Twiggy's folly

Twiggy is a larger than life figure in Australian business and has done much that should be admired.  But his latest call for governments – any government will do – to ‘do something’ sits right there alongside his call for the Australia’s iron ore majors to form a cartel.  It’s not exactly clear what he’d like the government to do: set production quotas for the individual iron ore companies?

It reminds me of a story told to me by Bob Bunning more than a decade ago when his family owned the Bunnings business.  At the time there was a lot of public discussion around wood chip licenses which had to be renewed annually. I asked Bob: how does a Board make major capital investment decisions when you have to go cap in hand to the Government every year for export licenses?    

Ironically, it turns out the industry asked for export licenses to be introduced.  Back in about the 60’s the Japanese woodchip buyers used to come to Australia to negotiate pricing.  They invariably picked on the small players who had little negotiating power and settled prices which were ‘too low’ but then set a benchmark for the negotiations with the majors.  The major players at the time thought it would be a good idea for the government to impose annual export licenses, so that they could block the smaller guys from selling ‘too low’ through denying export licenses. 

The government did just as the industry asked.  And as the years went by, what seemed like a good idea at the time became a nightmare for modern investment decisions in the industry.

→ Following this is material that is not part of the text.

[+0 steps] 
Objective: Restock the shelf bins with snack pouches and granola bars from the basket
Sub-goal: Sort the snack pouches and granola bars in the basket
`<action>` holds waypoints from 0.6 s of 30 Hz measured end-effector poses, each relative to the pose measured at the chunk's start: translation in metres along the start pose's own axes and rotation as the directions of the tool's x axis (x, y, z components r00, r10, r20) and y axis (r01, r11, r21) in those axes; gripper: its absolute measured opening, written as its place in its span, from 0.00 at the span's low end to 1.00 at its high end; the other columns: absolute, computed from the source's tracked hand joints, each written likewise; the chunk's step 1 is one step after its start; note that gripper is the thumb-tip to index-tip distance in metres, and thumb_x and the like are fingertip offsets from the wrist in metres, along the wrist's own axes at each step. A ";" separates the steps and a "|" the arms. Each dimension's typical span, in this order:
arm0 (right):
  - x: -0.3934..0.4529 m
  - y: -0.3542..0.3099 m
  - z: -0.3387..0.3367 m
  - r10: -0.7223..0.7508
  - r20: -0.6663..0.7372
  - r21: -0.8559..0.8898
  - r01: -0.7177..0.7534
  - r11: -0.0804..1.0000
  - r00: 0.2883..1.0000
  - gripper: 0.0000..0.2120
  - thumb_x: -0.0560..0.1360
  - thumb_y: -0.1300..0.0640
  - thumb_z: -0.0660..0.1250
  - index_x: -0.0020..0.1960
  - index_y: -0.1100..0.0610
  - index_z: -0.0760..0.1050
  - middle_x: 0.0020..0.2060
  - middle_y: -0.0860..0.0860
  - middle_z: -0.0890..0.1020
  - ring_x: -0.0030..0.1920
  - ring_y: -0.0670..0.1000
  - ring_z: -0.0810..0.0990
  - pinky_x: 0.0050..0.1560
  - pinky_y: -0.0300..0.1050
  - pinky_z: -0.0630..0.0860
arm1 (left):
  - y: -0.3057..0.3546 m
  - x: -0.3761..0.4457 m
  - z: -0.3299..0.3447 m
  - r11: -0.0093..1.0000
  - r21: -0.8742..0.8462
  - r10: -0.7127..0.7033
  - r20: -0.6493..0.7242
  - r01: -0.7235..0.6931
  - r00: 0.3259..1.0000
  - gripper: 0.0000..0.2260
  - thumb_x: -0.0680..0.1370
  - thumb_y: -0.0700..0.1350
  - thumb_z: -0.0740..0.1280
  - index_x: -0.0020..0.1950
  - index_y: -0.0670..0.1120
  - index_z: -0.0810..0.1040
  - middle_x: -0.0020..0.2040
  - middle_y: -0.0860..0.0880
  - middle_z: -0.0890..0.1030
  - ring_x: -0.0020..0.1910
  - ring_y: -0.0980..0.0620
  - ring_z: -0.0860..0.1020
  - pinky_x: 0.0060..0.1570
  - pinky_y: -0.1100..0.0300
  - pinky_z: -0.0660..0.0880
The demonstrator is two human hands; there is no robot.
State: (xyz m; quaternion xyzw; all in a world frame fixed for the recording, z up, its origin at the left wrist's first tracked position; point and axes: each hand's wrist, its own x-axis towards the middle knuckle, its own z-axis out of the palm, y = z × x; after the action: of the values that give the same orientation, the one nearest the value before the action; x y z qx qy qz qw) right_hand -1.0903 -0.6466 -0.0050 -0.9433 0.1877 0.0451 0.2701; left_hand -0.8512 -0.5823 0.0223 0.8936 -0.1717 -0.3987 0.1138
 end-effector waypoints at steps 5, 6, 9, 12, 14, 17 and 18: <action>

Not just Twiggy, but many in the iron ore industry seem to think we are ‘giving it away’ at $50/t.  In reality, if pricing since 2003 had followed the trends of the previous 30 plus years, the price today would be less than $30/t … if you want to read more about that, have a look at one of my recent blogs: Take a deep breath: iron ore markets are doing what you would expect them to do

I understand Twiggy’s campaign … he’s doing everything he can for his shareholders, and there are few as persuasive as Twiggy.  I wonder what advice Bob Bunning might offer Twiggy?